Lehrkräfte, die die Vorteile spielerischen Lernens im Schulkontext nutzen wollen, stehen allerdings vor zwei Herausforderungen: Das grundlegende Merkmal des Spielens – die Freiwilligkeit – gehe im Bildungskontext verloren. „Es ist ja so, dass Lehrer:innen den Raum dafür schaffen und im schlechtesten Fall auch vorschreiben, welches Spiel zu spielen ist“, erklärt Ines Sura. Hinzu komme, dass Kinder den eigentlichen Zweck eines Lernspiels sehr schnell durchschauen, und „aus eigenem Antrieb heraus eher ungern Spiele spielen, die höchst offiziell zum Lernen deklariert sind“.
Medienprofessorin Sura empfiehlt daher, im Unterricht offen mit den Zielen von Lernspielen umzugehen und sie aktiv als ein Lernmittel einzusetzen, statt zu versuchen, „Brokkoli mit Schokolade zu überziehen“. Damit die Schüler:innen das Spielen trotzdem nicht als lästige Pflicht wahrnehmen, sollten Lehrkräfte die Spieldauer relativ kurz halten, zwischen fünf und zehn Minuten, so Sura. „Sie brauchen also Spiele, die möglichst niederschwellig sind, damit die Schülerinnen und Schüler schnell reinkommen, aber trotzdem genügend Tiefe besitzen, damit es auch was zu lernen gibt.“ Die kurze Spielzeit ließe zudem ausreichend Raum für eine anschließende Reflektionsrunde. „Es lohnt sich immer, mal einen Schritt zurückzugehen und auf das Spiel an sich zu schauen: Wie versucht das Spiel, dir etwas beizubringen? Welche Mechanismen stecken dahinter?

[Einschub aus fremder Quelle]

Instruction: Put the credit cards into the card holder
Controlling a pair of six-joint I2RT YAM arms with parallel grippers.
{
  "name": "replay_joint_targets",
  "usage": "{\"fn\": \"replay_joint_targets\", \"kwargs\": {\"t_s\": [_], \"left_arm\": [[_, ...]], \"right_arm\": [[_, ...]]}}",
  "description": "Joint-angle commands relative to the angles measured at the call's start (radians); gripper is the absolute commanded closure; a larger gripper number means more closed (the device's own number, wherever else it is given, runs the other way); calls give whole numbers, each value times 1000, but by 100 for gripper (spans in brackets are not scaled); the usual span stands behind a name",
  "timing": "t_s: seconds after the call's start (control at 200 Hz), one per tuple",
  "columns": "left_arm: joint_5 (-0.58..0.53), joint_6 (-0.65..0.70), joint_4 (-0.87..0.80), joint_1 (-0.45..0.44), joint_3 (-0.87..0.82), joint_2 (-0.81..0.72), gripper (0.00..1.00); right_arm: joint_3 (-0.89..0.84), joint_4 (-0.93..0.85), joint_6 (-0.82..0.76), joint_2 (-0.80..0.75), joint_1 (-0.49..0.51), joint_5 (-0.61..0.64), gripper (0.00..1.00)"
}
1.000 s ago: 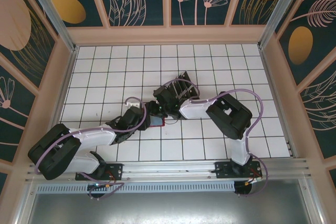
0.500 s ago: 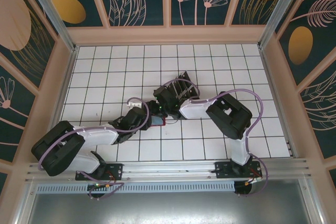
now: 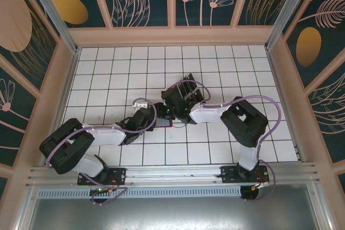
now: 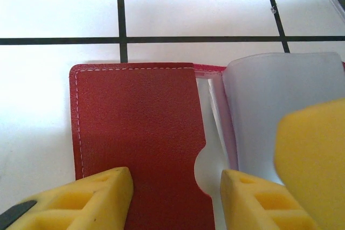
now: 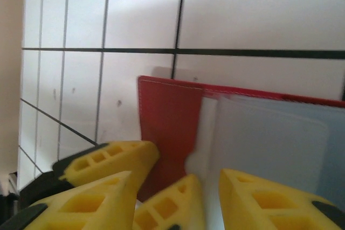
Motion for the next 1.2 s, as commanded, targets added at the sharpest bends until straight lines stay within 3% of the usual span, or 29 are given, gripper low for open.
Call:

Man kann auch die Inhalte des Spiels überprüfen: Sind die überhaupt korrekt oder wurde die Komplexität zugunsten der Spielbarkeit oder des Spielspaßes reduziert?“
Über die Reflektion der Spielemechanismen können Lehrer:innen noch auf einen weiteren spielerischen Lernansatz zurückgreifen, das Creative Gaming. Dabei ist es Aufgabe der Schüler:innen, entweder einzelne herausgearbeitete Elemente eines Computersiels für eigene Zwecke zu modellieren oder selbst Computerspiele zu programmieren, zum Beispiel Lernspiele zur Medienbildung. Inzwischen gebe es reichlich kostenfreie und einfach handhabbare Software, die dabei unterstützt – Jump-and-Run-, Point-and-Click- oder auch Roleplay-Maker, so Sura. „Creative Gaming ist ein ganz schöner Ansatz, der sich auch schon für die Kita eignet, weil es auch darum geht, digitale Spielelemente in die non-digitale Welt zu übertragen.“
Spieletipps
Die Broschüre „Digitale Spiele – Pädagogisch beurteilt“ der Fachstelle für Jugendmedienkultur NRW bietet Fachkräften und Eltern seit über 30 Jahren einen Überblick über die aktuelle Spielelandschaft samt Bewertung der Spielinhalte und Altersempfehlungen. Das Ziel: „jungen Menschen ein gutes Aufwachsen mit Medien zu ermöglichen“, wie es auf der Internetseite des Bundesfamilienministeriums dazu heißt. Ausgabe 30 präsentiert zu diesem Zweck zusätzlich die Rubrik „Spielend lernen“, die unter anderem drei kostenfreie digitale Spiele zur Medienbildung vorstellt:
- KryptoKids (ab 8 Jahren, Fokus: Datenschutz),
- Elli online (ab 10 Jahren, Fokus: Gefahren im Internet) und
- Leons Identität (ab 12 Jahren, Fokus: Radikalisierung im Internet).
Medienprofessorin Ines Sura empfiehlt darüber hinaus noch das Online-Spiel „DataDealer“, bei dem die Spielenden in die Rolle von Daten-Händler:innen schlüpfen.